▸ INSTRUCTIONS TO FOLLOW
To complete this task, print all the data below exactly but leave out the images.

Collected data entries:
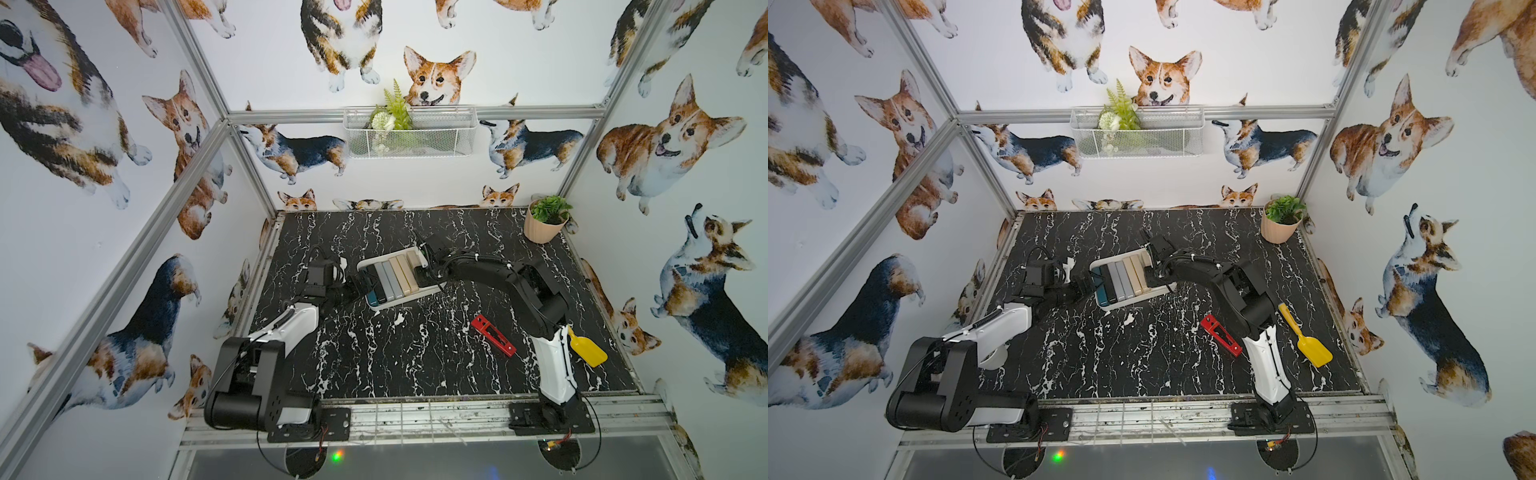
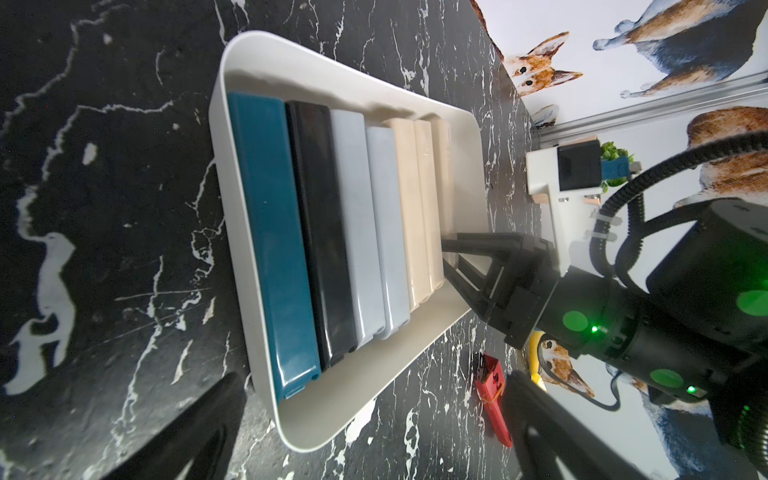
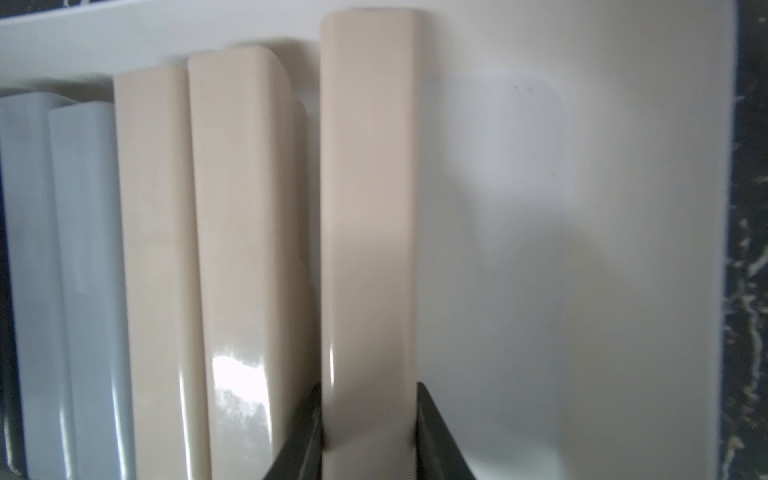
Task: Put the pruning pliers into the storage box
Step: Place the pruning pliers in the storage box.
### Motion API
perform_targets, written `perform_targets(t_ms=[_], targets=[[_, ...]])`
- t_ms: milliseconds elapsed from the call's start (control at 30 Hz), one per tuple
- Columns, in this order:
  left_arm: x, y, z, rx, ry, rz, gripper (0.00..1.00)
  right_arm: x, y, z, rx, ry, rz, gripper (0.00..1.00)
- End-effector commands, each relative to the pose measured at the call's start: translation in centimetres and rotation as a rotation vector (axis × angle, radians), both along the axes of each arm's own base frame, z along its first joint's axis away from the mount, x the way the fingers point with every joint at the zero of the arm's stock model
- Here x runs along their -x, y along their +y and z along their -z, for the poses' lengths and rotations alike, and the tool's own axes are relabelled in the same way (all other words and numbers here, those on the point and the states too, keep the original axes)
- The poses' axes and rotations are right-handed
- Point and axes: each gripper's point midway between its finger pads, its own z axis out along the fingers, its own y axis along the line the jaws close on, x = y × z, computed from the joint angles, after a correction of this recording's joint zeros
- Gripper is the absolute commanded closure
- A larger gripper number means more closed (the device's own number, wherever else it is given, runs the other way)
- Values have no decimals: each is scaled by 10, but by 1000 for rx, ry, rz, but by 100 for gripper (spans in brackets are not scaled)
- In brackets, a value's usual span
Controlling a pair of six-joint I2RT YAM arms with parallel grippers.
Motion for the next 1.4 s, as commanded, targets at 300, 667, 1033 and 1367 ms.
perform_targets(t_ms=[300,667,1033,1367], targets=[[0,-1,-1,13,-9,3,0,2,1,-3,0,-2,0,55],[0,-1,0,15,-8,2,0,1,1,-18,-22,-31,-1,51],[0,-1,1,17,-4,2,0,0,-1,-35,-30,-66,-3,48],[1,-1,1,16,-4,3,0,-4,-5,-43,-11,-102,-6,58]])
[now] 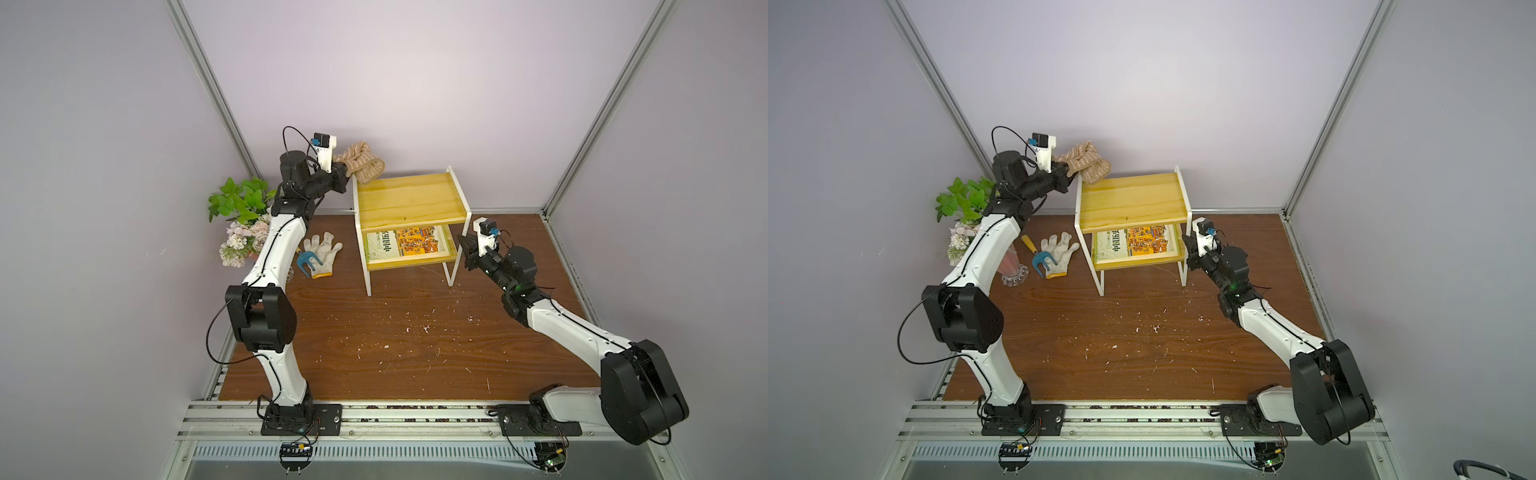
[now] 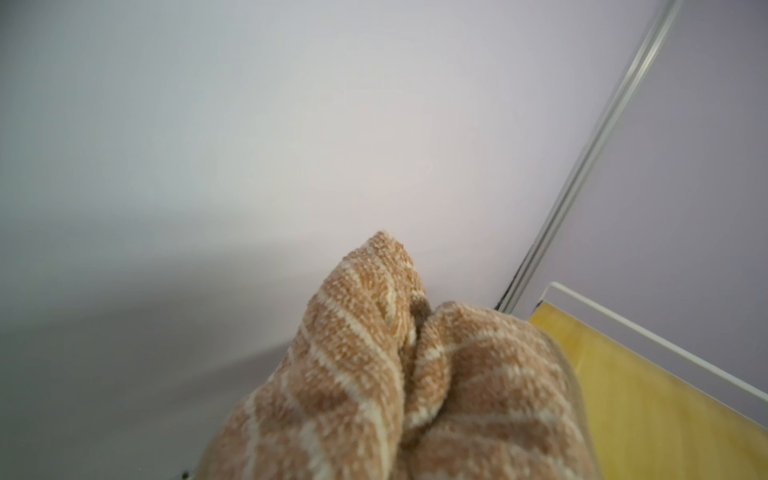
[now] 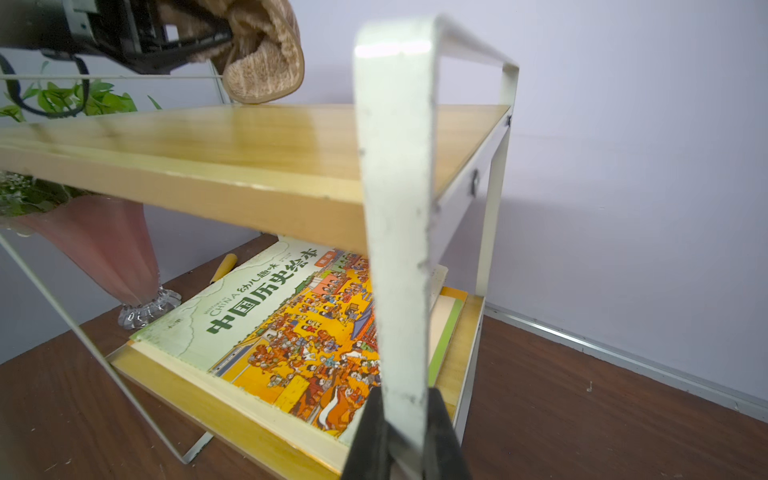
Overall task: Wipe the bookshelf clean with a cloth
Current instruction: Wipe the dust from the shelf.
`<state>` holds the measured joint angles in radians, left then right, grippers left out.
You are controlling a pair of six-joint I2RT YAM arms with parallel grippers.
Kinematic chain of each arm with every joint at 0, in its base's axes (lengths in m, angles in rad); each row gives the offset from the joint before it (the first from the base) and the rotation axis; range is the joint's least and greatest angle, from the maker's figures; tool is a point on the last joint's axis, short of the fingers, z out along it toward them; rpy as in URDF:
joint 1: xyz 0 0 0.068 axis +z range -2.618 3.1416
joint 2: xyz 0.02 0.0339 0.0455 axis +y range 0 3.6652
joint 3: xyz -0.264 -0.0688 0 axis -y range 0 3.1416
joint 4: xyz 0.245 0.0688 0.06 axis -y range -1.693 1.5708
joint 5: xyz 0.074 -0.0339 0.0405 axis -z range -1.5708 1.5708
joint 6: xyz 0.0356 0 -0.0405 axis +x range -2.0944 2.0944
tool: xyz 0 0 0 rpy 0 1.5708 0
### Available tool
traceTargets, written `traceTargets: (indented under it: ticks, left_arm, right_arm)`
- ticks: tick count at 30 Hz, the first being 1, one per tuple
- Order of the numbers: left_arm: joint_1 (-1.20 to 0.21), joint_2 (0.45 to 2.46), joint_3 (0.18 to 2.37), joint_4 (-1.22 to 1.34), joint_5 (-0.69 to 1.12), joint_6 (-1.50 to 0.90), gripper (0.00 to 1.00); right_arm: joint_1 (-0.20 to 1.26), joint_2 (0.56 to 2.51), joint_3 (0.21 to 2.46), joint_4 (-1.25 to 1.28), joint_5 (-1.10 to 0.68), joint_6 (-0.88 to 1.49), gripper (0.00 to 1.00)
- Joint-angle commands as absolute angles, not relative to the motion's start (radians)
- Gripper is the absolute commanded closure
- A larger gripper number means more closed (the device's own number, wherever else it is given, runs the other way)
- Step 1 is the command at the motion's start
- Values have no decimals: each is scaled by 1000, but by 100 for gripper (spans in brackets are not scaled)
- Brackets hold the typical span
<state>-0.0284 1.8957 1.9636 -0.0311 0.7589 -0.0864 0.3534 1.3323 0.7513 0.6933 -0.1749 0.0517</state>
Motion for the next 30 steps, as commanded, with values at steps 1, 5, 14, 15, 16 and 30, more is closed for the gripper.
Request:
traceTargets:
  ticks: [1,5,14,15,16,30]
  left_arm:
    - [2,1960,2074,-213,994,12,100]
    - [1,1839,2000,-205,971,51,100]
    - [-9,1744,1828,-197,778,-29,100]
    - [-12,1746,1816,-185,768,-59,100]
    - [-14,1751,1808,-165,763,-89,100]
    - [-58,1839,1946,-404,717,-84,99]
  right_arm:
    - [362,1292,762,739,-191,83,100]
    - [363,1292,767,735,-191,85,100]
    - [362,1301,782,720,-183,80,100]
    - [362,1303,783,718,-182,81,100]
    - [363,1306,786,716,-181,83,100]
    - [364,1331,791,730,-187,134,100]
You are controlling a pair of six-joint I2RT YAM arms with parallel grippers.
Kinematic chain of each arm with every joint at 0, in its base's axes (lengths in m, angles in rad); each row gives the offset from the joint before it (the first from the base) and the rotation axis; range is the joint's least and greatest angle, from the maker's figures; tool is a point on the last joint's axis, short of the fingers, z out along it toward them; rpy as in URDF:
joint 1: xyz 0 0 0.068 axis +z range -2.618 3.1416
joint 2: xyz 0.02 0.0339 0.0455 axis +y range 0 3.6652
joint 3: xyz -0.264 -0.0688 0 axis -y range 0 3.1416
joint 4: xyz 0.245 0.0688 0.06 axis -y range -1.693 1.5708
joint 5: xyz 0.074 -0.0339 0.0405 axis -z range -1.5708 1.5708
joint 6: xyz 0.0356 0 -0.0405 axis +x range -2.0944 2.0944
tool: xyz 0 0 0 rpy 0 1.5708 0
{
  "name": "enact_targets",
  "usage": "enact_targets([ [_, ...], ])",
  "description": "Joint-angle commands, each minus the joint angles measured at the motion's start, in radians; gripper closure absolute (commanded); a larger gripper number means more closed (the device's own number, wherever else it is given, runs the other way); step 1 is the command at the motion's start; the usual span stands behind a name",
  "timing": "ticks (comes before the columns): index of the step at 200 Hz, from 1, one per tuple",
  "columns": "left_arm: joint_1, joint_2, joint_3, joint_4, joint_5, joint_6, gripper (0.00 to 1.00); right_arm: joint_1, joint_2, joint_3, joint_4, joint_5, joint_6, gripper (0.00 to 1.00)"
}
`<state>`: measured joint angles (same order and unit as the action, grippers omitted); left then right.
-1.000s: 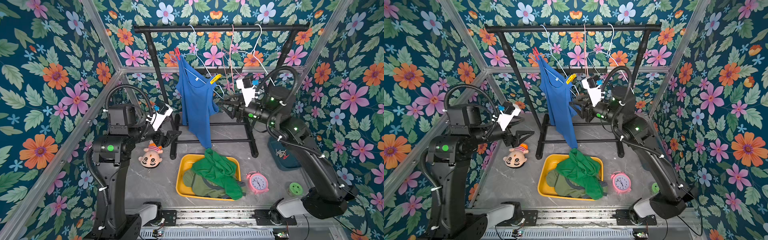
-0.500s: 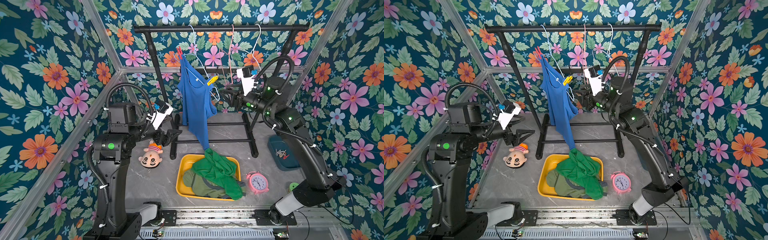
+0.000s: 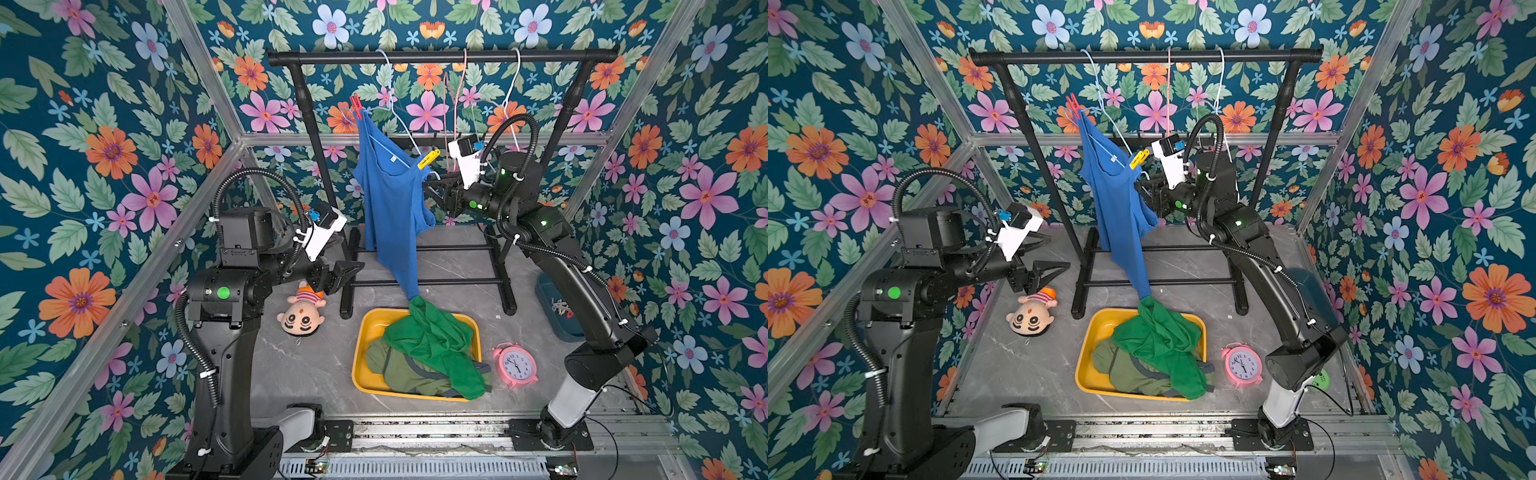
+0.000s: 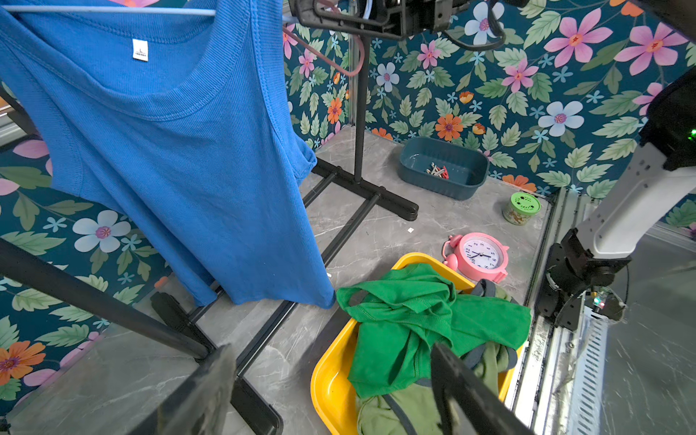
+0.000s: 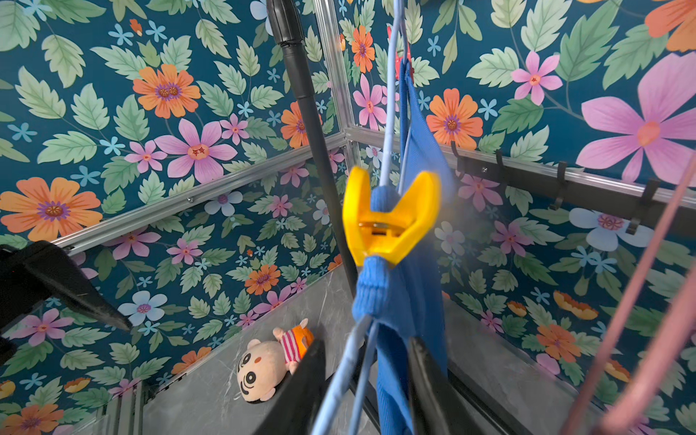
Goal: Remove the clothespins securing tank tops to the hanger
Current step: Pick up the hanger from the clothesline.
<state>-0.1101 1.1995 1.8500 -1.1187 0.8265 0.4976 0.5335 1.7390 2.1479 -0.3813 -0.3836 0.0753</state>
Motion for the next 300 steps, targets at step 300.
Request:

▸ TASK ANSWER
Task: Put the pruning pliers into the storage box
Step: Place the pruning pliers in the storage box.
### Motion API
perform_targets, written `perform_targets(t_ms=[_], targets=[[_, ...]])`
- t_ms: milliseconds elapsed from the call's start (control at 30 Hz), one per tuple
- Columns, in this order:
  left_arm: x, y, z, rx, ry, rz, gripper (0.00..1.00)
  right_arm: x, y, z, rx, ry, rz, gripper (0.00..1.00)
- End-effector commands, each relative to the pose measured at the call's start: translation in centimetres and rotation as a rotation vector (axis × angle, radians), both along the axes of each arm's own base frame, z along its first joint's axis away from the mount, x the way the fingers point with every joint at the zero of the arm's stock model
- Here x runs along their -x, y along their +y and z along their -z, for the poses' lengths and rotations alike, and the tool's own axes are relabelled in the same way (all other words and numbers here, those on the point and the states too, keep the original axes)
- The poses' axes and rotations are right-handed
- Point and axes: each gripper's point midway between its finger pads, its own z axis out along the fingers, its own y axis along the line the jaws close on, x = y × z, computed from the joint angles, after a correction of this recording's joint zeros
- Gripper is the absolute commanded closure
- A larger gripper number means more closed (the device's own number, wherever else it is given, runs the other way)
- Values have no decimals: each is scaled by 10, but by 1000 for rx, ry, rz, but by 100 for gripper (spans in brackets are not scaled)
- In brackets, a value's usual span
Controlling a pair of six-joint I2RT YAM arms with parallel grippers.
Motion for the next 1.4 s, as commanded, targets at 300, 667, 1033 and 1367 ms.
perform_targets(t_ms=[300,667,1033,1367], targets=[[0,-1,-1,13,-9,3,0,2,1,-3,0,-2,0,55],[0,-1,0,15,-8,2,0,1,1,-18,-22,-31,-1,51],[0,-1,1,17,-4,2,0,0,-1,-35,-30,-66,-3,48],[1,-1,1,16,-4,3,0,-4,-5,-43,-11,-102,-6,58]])
[now] 
[now] 
[now] 
Overall task: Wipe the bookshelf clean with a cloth
Current instruction: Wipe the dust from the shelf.
`<state>` holds the measured joint angles in radians, left then right, grippers left out.
You are controlling a pair of six-joint I2RT YAM arms with parallel grippers.
Kinematic chain of each arm with every joint at 0, in its base's axes (lengths in m, angles in rad); each row gives the offset from the joint before it (the first from the base) and the rotation axis; range is the joint's least and greatest angle, from the maker's figures; tool is a point on the last joint's axis, short of the fingers, z out along it toward them; rpy as in URDF:
joint 1: xyz 0 0 0.068 axis +z range -2.618 3.1416
joint 2: xyz 0.02 0.0339 0.0455 axis +y range 0 3.6652
joint 3: xyz -0.264 -0.0688 0 axis -y range 0 3.1416
joint 4: xyz 0.245 0.0688 0.06 axis -y range -1.693 1.5708
joint 5: xyz 0.074 -0.0339 0.0405 axis -z range -1.5708 1.5708
joint 6: xyz 0.0356 0 -0.0405 axis +x range -2.0944 2.0944
tool: xyz 0 0 0 rpy 0 1.5708 0
### Available tool
traceTargets, written `traceTargets: (indented under it: ticks, left_arm, right_arm)`
- ticks: tick count at 30 Hz, the first being 1, one per tuple
- Order of the numbers: left_arm: joint_1 (-1.20 to 0.21), joint_2 (0.45 to 2.46), joint_3 (0.18 to 2.37), joint_4 (-1.22 to 1.34), joint_5 (-0.69 to 1.12), joint_6 (-1.50 to 0.90), gripper (0.00 to 1.00); right_arm: joint_1 (-0.20 to 1.26), joint_2 (0.56 to 2.51), joint_3 (0.21 to 2.46), joint_4 (-1.25 to 1.28), joint_5 (-1.10 to 0.68), joint_6 (-0.88 to 1.49), gripper (0.00 to 1.00)
- Joint-angle commands as absolute angles, not relative to the motion's start (radians)
- Gripper is the absolute commanded closure
- A larger gripper number means more closed (the device's own number, wherever else it is given, runs the other way)
- Step 1 is the command at the motion's start
- Values have no decimals: each is scaled by 1000, but by 100 for gripper (spans in brackets are not scaled)
- Brackets hold the typical span
<state>-0.0284 1.8957 1.9636 -0.0311 0.7589 -0.0864 0.3534 1.3323 0.7513 0.6933 -0.1749 0.0517</state>
Motion for the next 30 steps, as commanded, with values at steps 1, 5, 14, 15, 16 and 30, more is closed for the gripper.
Request:
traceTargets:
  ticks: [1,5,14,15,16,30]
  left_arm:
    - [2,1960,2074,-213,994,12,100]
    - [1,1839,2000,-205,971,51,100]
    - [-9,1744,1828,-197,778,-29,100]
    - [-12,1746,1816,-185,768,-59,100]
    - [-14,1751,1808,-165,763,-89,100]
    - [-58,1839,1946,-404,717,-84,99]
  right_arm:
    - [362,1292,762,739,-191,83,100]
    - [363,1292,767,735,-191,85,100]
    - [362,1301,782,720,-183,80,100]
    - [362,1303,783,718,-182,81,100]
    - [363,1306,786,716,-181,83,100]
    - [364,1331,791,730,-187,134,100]
You are controlling a pair of six-joint I2RT YAM arms with parallel grippers.
Kinematic chain of each arm with every joint at 0, in its base's axes (lengths in m, angles in rad); each row gives the offset from the joint before it (the first from the base) and the rotation axis; range is the joint's least and greatest angle, from the maker's figures; tool is a point on the last joint's axis, short of the fingers, z out along it toward them; rpy as in URDF:
joint 1: xyz 0 0 0.068 axis +z range -2.618 3.1416
joint 2: xyz 0.02 0.0339 0.0455 axis +y range 0 3.6652
joint 3: xyz -0.264 -0.0688 0 axis -y range 0 3.1416
joint 4: xyz 0.245 0.0688 0.06 axis -y range -1.693 1.5708
joint 5: xyz 0.074 -0.0339 0.0405 axis -z range -1.5708 1.5708
joint 6: xyz 0.0356 0 -0.0405 axis +x range -2.0944 2.0944
tool: xyz 0 0 0 rpy 0 1.5708 0
{
  "name": "enact_targets",
  "usage": "enact_targets([ [_, ...], ])",
  "description": "Joint-angle commands, each minus the joint angles measured at the motion's start, in radians; gripper closure absolute (commanded); a larger gripper number means more closed (the device's own number, wherever else it is given, runs the other way); step 1 is the command at the motion's start; the usual span stands behind a name",
  "timing": "ticks (comes before the columns): index of the step at 200 Hz, from 1, one per tuple",
  "columns": "left_arm: joint_1, joint_2, joint_3, joint_4, joint_5, joint_6, gripper (0.00 to 1.00); right_arm: joint_1, joint_2, joint_3, joint_4, joint_5, joint_6, gripper (0.00 to 1.00)"
}
`<state>`: measured joint angles (same order and unit as the action, grippers omitted); left then right.
-1.000s: 
-0.500s: 
+0.000s: 
+0.000s: 
+0.000s: 
Goal: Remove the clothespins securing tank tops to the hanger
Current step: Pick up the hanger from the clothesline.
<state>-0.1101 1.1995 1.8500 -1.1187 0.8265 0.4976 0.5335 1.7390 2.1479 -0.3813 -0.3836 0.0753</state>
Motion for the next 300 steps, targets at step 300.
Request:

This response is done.